Ora definire regole condivise ed un unico approccio su come comportarsi in presenza di investimenti cinesi in America ed in Europa sarà l’altro banco di prova cruciale dello stato dei rapporti bilaterali per evitare future incomprensioni. Il riferimento alle reti 5G è chiaro. Le due sponde dell’Atlantico detengono comunque storici interessi militari e geopolitici. Ribadire la centralità della Nato, architrave della pace nel Vecchio continente, sarà fondamentale. Certo, l’Europa dovrà accettare una volta per tutte che è nel Pacifico che gli Stati Uniti - se riusciranno a mantenere il primato globale dell’innovazione tecnologica - si giocano la leadership mondiale. Già Barack Obama riposizionò il suo Paese anche grazie alla «rivoluzione» dello shale in campo energetico. Non serve più a Washington vegliare sulle rotte del petrolio in Medio Oriente, quando in casa propria si produce un oceano invenduto di «oro nero». Ecco la ragione del ritiro Usa da certi scenari. Donald Trump aveva quindi solo proseguito questa linea, commettendo però gravi errori relazionali con gli europei e smantellando in Asia il sistema di contenimento della Cina voluto dal suo predecessore.

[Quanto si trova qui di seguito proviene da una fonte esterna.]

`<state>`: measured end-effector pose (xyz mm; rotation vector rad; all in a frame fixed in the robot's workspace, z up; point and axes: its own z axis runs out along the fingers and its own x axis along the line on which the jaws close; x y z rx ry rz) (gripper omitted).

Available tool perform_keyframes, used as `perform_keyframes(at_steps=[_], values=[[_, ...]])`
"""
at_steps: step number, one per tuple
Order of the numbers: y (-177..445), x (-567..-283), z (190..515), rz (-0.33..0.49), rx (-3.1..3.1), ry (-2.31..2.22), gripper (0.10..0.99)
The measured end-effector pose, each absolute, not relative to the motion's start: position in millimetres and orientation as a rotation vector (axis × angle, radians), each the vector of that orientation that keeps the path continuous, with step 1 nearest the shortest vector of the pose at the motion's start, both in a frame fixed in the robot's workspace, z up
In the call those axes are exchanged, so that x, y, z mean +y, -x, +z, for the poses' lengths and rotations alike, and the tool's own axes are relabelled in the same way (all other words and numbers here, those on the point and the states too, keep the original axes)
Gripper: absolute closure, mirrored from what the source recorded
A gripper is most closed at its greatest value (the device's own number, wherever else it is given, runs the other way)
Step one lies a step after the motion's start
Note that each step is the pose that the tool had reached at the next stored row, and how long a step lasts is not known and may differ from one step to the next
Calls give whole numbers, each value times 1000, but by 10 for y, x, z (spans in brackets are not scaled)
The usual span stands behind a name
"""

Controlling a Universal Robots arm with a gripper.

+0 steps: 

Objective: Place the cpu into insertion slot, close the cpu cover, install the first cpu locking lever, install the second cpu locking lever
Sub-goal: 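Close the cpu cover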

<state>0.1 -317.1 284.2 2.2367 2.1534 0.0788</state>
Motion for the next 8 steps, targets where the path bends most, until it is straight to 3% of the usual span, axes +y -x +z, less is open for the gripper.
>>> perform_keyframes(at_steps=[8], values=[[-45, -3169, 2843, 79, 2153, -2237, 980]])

Il problema è semmai un altro: l’Unione europea è troppo concentrata su sé stessa, sul suo costruirsi. Serve una vera politica estera perlomeno nel vicinato se si desidera che vi siano pace e stabilità nel Mediterraneo o ad Est, oltre la vecchia Cortina di ferro. Gli Usa hanno bisogno in pratica di un partner attivo, con valori comuni, come lo è stata la Gran Bretagna per decenni, soprattutto in presenza di nuove sfide globali (nuova automazione industriale, intelligenza artificiale, proliferazione nucleare, esplorazione dello spazio) e dell’avanzare della Cina, che proseguirà nella sua corsa impetuosa.
Ma fino a quando Pechino non investirà in campo militare i copiosi proventi realizzati si potranno dormire sonni quasi tranquilli.